#### [Task directions]
Only these lines of the data below are wanted: the one with "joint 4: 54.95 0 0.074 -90", the one with "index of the", and any lines between them, each repeated exactly.

□ □ □

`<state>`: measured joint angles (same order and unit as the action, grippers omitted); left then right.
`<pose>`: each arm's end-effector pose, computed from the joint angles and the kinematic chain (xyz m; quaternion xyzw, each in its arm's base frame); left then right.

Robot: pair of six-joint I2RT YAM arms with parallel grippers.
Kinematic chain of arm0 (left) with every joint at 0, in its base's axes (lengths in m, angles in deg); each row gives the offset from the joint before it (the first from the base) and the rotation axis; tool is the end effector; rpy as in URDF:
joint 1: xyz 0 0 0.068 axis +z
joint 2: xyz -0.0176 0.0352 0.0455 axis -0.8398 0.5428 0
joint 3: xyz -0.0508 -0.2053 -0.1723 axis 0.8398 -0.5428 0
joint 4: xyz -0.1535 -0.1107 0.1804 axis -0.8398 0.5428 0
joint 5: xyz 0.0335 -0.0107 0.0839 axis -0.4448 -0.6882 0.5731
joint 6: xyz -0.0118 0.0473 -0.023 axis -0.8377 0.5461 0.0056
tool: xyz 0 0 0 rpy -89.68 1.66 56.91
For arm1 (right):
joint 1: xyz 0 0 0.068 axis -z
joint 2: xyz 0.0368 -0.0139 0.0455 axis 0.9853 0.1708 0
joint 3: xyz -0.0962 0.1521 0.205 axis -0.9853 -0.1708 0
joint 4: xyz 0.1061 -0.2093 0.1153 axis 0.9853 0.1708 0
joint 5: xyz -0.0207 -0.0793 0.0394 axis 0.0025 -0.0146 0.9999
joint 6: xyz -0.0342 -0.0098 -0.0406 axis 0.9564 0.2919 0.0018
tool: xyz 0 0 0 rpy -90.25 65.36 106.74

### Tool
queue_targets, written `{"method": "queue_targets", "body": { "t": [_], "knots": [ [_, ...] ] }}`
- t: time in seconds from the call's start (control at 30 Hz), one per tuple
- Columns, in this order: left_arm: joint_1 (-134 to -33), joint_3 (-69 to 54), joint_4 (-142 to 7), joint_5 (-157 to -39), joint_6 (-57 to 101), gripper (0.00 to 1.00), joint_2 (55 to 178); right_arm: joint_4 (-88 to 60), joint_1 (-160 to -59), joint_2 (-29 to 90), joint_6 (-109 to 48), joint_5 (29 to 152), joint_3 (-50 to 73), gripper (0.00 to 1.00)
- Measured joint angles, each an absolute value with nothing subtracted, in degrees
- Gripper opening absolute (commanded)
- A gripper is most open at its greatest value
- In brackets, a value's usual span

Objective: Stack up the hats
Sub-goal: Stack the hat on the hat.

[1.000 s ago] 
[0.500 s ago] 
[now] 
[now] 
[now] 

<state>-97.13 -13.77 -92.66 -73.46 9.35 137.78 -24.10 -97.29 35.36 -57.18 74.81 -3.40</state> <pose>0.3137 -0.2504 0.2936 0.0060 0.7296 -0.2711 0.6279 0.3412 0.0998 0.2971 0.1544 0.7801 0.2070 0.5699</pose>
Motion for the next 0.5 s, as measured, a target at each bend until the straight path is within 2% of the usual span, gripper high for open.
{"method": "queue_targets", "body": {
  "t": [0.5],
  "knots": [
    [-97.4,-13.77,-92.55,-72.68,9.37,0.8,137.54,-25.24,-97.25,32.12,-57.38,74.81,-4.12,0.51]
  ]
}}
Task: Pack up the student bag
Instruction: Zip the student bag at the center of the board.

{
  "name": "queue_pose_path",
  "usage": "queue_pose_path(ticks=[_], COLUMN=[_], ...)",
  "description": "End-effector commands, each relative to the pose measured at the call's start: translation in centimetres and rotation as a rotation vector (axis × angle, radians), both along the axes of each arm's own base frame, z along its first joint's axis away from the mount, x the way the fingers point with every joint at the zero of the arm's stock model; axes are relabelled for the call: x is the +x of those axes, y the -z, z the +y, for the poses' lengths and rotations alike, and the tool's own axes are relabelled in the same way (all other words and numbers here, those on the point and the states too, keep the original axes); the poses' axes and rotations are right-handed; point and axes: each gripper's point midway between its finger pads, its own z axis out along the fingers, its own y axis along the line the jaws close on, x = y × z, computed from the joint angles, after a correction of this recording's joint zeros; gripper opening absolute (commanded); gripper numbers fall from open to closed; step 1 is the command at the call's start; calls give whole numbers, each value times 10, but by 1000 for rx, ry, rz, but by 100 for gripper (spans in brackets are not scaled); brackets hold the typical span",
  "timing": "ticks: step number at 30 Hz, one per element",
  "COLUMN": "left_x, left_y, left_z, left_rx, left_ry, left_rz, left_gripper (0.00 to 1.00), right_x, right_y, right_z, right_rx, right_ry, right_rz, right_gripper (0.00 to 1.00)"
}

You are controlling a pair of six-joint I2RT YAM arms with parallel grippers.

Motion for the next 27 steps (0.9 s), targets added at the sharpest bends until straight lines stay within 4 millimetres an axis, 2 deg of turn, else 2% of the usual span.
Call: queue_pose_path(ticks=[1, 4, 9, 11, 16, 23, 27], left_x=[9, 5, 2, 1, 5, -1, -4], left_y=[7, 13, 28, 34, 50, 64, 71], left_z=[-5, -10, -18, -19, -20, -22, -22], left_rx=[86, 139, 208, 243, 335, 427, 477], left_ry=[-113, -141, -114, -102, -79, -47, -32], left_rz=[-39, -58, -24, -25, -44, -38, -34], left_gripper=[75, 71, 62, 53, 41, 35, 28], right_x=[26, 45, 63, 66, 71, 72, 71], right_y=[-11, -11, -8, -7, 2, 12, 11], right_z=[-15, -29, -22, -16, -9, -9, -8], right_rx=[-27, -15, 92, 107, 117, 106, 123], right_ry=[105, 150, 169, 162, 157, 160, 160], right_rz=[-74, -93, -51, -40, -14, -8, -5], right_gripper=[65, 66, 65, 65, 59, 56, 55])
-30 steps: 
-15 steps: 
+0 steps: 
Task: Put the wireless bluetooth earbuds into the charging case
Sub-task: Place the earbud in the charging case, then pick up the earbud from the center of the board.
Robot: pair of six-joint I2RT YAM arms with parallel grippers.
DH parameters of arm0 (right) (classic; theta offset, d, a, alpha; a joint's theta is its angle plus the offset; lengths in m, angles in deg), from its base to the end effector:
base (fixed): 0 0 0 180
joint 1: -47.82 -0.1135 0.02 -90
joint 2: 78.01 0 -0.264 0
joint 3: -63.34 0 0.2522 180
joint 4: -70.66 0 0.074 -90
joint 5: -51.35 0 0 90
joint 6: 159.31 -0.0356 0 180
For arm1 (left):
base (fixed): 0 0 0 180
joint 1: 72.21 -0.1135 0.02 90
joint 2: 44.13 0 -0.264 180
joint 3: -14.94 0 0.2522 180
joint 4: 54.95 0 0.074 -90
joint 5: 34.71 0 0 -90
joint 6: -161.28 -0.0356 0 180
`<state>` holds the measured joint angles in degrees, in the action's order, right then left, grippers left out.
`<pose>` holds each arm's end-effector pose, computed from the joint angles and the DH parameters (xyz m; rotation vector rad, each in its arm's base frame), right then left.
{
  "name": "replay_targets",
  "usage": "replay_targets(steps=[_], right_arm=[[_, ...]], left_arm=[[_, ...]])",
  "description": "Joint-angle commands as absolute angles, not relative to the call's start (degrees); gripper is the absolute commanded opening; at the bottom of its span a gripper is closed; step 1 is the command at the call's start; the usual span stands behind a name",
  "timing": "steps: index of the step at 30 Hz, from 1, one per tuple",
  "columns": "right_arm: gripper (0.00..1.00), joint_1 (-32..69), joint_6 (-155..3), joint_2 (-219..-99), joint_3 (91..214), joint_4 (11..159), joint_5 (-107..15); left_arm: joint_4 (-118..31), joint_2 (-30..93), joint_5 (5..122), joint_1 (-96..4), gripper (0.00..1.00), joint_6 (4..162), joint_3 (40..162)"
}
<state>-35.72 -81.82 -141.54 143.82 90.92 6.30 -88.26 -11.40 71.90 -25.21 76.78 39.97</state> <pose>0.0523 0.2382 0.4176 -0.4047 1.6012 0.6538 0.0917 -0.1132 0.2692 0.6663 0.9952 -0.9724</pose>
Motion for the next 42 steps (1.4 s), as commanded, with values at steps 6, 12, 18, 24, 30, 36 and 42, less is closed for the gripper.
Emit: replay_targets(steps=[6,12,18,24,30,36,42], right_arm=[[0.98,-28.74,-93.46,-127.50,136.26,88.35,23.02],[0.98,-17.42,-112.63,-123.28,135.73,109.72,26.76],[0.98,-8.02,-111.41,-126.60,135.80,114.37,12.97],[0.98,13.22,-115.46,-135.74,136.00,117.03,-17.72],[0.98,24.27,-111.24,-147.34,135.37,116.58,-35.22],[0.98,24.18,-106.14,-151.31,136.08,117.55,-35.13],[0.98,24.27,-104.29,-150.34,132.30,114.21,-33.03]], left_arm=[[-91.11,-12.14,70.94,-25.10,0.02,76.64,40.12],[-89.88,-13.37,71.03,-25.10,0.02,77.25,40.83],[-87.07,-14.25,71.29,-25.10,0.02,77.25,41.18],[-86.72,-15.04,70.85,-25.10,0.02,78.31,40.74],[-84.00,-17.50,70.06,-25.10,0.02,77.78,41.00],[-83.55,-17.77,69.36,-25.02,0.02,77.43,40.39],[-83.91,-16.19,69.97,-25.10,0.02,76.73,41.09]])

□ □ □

#### [Answer to the exercise]
joint 4: 54.95 0 0.074 -90
joint 5: 34.71 0 0 -90
joint 6: -161.28 -0.0356 0 180
`<state>` holds the measured joint angles in degrees, in the action's order, right then left, grippers left out.
`<pose>` holds each arm's end-effector pose, computed from the joint angles and the DH parameters (xyz m; rotation vector rad, each in its arm's base frame), right then left.
{
  "name": "replay_targets",
  "usage": "replay_targets(steps=[_], right_arm=[[_, ...]], left_arm=[[_, ...]])",
  "description": "Joint-angle commands as absolute angles, not relative to the call's start (degrees); gripper is the absolute commanded opening; at the bottom of its span a gripper is closed; step 1 is the command at the call's start; the usual span stands behind a name",
  "timing": "steps: index of the step at 30 Hz, from 1, one per tuple",

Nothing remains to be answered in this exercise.